Reconciliation of Changes in Reserves(1)
The following table sets out a reconciliation of the changes in the Company's gross reserves as at December 31, 2025 against such reserves at December 31, 2024 based on forecast prices and cost assumptions in effect at the applicable reserve evaluation date.
| Total Proved | |||||
| Light and Medium Crude Oil (MMbbl) | Heavy Crude Oil (MMbbl) | Conventional Natural Gas (Bcf) | Natural Gas Liquids (MMbbl) | MBOE (MMboe) | |
| December 31, 2024 | 50.6 | 26.2 | 48.8 | 2.9 | 87.9 |
| Acquisitions & Divestitures | - | (0.2) | (0.1) | - | (0.2) |
| Discoveries | - | - | - | - | - |
| Extensions and Infill Drilling | 0.1 | 26.3 | - | - | 26.1 |
| Technical Revisions (2) | (4.4) | 6.0 | 2.4 | 0.5 | 2.5 |
| Economic Factors (3) | (0.7) | (0.4) | (1.3) | - | (1.4) |
| Production | (3.2) | (3.6) | (4.7) | (0.3) | (8.0) |
| December 31, 2025 | 42.4 | 54.3 | 45.2 | 3.0 | 107.3 |
| Total Proved Plus Probable | |||||
| Light and Medium Crude Oil (MMbbl) | Heavy Crude Oil (MMbbl) | Conventional Natural Gas (Bcf) | Natural Gas Liquids (MMbbl) | MBOE (MMboe) | |
| December 31, 2024 | 67.0 | 72.7 | 63.5 | 3.8 | 154.2 |
| Acquisitions & Divestitures | (0.1) | (0.2) | (0.1) | - | (0.3) |
| Discoveries | - | - | - | - | - |
| Extensions and Infill Drilling | 0.2 | 2.4 | - | - | 2.3 |
| Technical Revisions (2) | (6.4) | 6.8 | 1.7 | 0.5 | 1.1 |
| Economic Factors (3) | (1.1) | (0.6) | (1.8) | (0.1) | (2.0) |
| Production | (3.2) | (3.6) | (4.7) | (0.3) | (8.0) |
| December 31, 2025 | 56.4 | 77.5 | 58.6 | 3.9 | 147.6 |
Notes:
(1) Total values may not add due to rounding.

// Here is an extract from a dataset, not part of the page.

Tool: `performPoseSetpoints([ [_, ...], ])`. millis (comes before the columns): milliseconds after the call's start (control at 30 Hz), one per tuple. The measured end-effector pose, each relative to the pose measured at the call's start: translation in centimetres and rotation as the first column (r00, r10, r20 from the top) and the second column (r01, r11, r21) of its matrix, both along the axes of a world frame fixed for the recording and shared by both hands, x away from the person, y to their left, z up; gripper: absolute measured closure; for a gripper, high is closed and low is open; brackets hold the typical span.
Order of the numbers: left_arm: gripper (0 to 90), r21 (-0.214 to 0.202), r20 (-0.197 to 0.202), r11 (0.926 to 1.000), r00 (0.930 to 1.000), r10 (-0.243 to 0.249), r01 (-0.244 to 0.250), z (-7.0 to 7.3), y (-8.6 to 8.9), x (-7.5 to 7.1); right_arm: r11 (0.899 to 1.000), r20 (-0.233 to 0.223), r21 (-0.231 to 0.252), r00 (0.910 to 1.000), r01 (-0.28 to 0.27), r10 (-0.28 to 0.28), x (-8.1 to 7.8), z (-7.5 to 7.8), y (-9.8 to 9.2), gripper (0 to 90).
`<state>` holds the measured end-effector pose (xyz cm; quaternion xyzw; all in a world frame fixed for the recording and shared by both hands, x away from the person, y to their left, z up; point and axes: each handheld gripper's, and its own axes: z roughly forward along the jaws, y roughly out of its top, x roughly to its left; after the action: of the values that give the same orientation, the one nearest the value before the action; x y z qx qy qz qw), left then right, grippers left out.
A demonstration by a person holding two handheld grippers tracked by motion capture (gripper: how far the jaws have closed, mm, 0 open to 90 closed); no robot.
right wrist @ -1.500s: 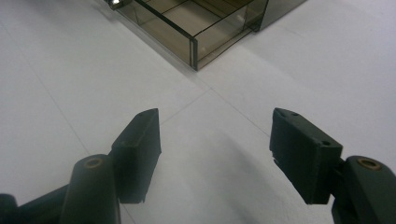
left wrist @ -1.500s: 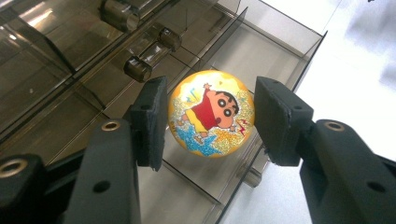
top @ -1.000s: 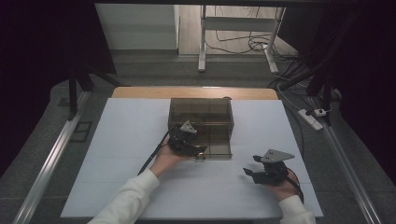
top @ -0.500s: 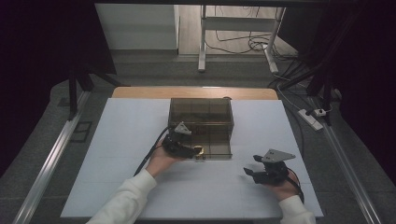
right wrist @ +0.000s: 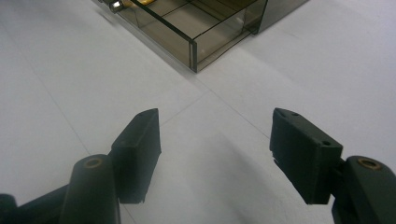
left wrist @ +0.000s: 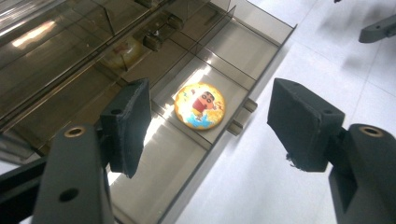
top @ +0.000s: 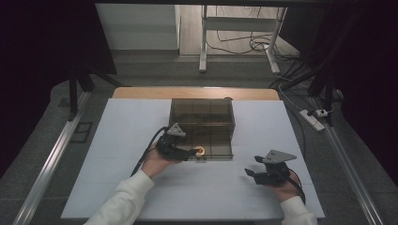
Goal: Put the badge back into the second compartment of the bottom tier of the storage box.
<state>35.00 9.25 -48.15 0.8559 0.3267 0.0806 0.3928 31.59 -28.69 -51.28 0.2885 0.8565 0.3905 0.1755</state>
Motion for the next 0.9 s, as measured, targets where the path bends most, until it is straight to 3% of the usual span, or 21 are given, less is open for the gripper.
performPoseSetpoints([
  [400, 30.5, -0.001, 0.000, 1.0000, 1.0000, 0.001, -0.001, 0.2, 1.6, -1.8, 1.000, -0.001, 0.002, 1.0000, 0.000, 0.000, 0.1, 0.0, 0.0, 34.1],
  [900, 28.5, 0.002, -0.016, 0.9999, 0.9997, -0.016, 0.016, -0.2, 1.5, -3.1, 1.000, 0.000, 0.005, 1.0000, 0.000, 0.000, 0.2, -0.1, 0.0, 34.1],
])
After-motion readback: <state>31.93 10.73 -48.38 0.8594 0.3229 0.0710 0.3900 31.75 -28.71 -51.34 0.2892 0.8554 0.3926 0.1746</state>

(2) Positive or negative revisions are due to variations in performance versus previous forecasts, including improved recovery revisions.
(3) Economic factors have been calculated as the difference in reserves using the 2025 Reserve Report price forecast with the 2024 reserve report price forecasts. There is no consideration of changes in operating costs or price offset changes that occurred in 2025.
Price Forecast
The following table summarizes Consultant's average commodity price forecast and foreign exchange rate assumptions as at December 31, 2025, as applied in the 2025 Reserve Report, for the next five years.

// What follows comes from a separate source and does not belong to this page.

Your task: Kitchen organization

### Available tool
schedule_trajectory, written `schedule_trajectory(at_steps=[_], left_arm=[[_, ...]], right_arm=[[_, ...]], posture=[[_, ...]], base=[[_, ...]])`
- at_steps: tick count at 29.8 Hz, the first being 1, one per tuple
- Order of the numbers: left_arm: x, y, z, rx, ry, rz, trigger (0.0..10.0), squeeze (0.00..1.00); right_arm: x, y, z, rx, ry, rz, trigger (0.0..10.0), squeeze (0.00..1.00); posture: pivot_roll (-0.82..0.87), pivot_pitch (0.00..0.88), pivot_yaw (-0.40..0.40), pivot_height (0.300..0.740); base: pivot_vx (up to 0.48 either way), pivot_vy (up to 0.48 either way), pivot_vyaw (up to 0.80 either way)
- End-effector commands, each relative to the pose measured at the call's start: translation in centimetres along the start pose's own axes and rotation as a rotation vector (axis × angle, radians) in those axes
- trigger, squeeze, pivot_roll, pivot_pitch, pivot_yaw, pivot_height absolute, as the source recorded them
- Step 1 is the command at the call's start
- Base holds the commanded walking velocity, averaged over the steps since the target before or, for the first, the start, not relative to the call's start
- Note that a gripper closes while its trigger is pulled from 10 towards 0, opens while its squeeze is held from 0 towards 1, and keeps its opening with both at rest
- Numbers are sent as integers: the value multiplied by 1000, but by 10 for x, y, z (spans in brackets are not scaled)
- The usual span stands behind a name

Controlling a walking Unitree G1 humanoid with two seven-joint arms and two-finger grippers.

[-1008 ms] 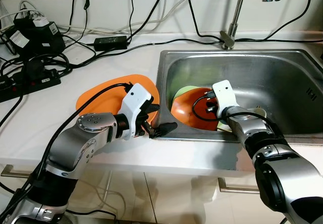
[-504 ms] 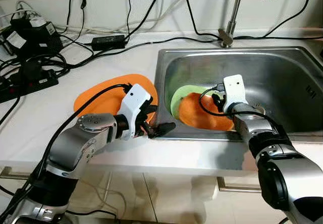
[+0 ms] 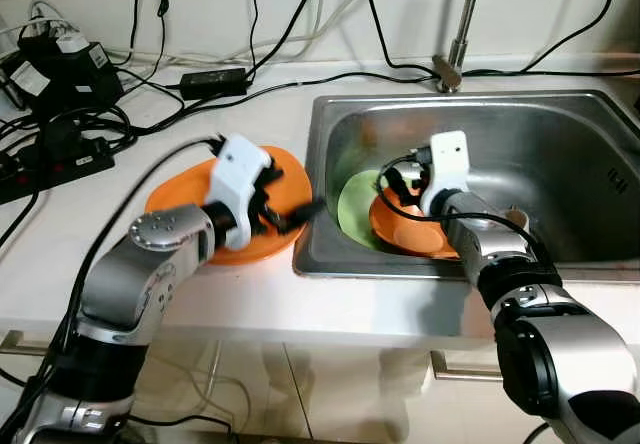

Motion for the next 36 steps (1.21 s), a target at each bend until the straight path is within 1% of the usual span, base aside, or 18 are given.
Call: schedule_trajectory(at_steps=[1,2,3,4,6,7,8,9,12,13,14,21,25,31,32,33,35,36], left_arm=[[9,23,5,131,-52,-13,10000,0],[10,34,9,201,-66,-16,10000,0],[10,34,9,201,-66,-16,10000,0],[8,49,15,305,-76,-1,10000,0],[3,61,20,390,-68,44,10000,0],[-3,66,23,431,-53,71,10000,0],[-9,70,26,469,-38,95,10000,0],[-9,70,26,469,-38,95,10000,0],[-24,79,33,549,-5,161,10000,0],[-24,79,33,549,-5,161,10000,0],[-34,81,38,571,24,163,10000,0],[-50,88,57,664,51,218,10000,0],[-54,92,65,715,51,220,10000,0],[-64,92,72,759,63,293,10000,0],[-65,92,72,758,58,331,10000,0],[-68,89,70,753,54,417,10000,0],[-69,88,69,751,55,443,10000,0],[-73,85,68,740,54,517,10000,0]], right_arm=[[17,7,-3,46,-49,4,10000,741],[20,11,-3,80,-60,7,10000,580],[20,11,-3,80,-60,7,10000,580],[27,21,-2,164,-88,5,10000,518],[34,35,2,287,-117,6,10000,227],[37,44,6,359,-128,20,10000,31],[40,51,11,425,-134,36,10000,0],[40,51,11,425,-134,36,10000,0],[43,66,30,589,-121,101,10000,0],[43,66,30,589,-121,101,10000,0],[41,68,43,662,-103,145,10000,0],[34,60,69,752,-55,223,10000,0],[33,60,73,763,-39,228,10000,0],[32,74,91,875,-19,244,10000,0],[33,77,96,899,-17,259,10000,0],[37,80,104,936,-22,279,10000,0],[39,81,105,944,-24,283,10000,0],[39,81,107,945,-20,295,10000,0]], posture=[[16,11,88,740],[16,10,90,740],[16,10,90,740],[18,11,93,740],[18,11,93,740],[18,12,94,740],[18,12,95,740],[18,12,95,740],[13,16,97,740],[13,16,97,740],[7,19,99,740],[3,25,98,740],[5,25,97,740],[10,26,91,740],[13,26,90,740],[10,26,90,740],[9,26,90,740],[6,26,92,740]], base=[[0,0,0],[0,0,0],[0,0,0],[0,0,0],[0,0,0],[0,0,0],[0,0,0],[0,0,0],[0,0,0],[0,0,0],[0,0,0],[0,0,0],[0,0,0],[0,0,0],[0,0,0],[0,0,0],[0,0,0],[0,0,0]])
Point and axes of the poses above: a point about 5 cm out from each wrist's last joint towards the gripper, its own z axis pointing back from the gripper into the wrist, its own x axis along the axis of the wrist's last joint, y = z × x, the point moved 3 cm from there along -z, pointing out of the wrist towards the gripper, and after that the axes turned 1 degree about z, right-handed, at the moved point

| Consultants Average Price Forecast(1) | ||||||
| Exchange Rate | WTI @ Cushing | Canadian Light Sweet 40° API | Western Canada Select 20.9° API | Medium at Cromer 29° API | Natural gas AECO - C spot | |
| Year | ($C/$US) | ($US/bbl) | ($C/bbl) | $C/bbl) | ($C/bbl) | ($C/MMbtu) |
| 2026 | 0.728 | 59.92 | 77.54 | 65.12 | 75.60 | 3.00 |
| 2027 | 0.737 | 65.10 | 83.60 | 70.43 | 81.51 | 3.30 |
| 2028 | 0.740 | 70.28 | 90.18 | 76.90 | 87.92 | 3.49 |
| 2029 | 0.740 | 71.93 | 92.32 | 78.71 | 90.01 | 3.58 |
| 2030 | 0.740 | 73.37 | 94.17 | 80.29 | 91.82 | 3.65 |
Note:
(1) Inflation is accounted for at nil for 2026, and 2% thereafter.
Future Development Costs
Cardinal has conservatively booked undeveloped locations, reflecting our current drilling plans for the next three to four years. Meaningful potential drilling inventory exists beyond those locations and the associated reserves currently booked. Thermal reserves are a reflection of our Reford 1 project only, with potential future reserve expansion and value of other identified thermal projects currently not recognized in the 2025 Reserve Report.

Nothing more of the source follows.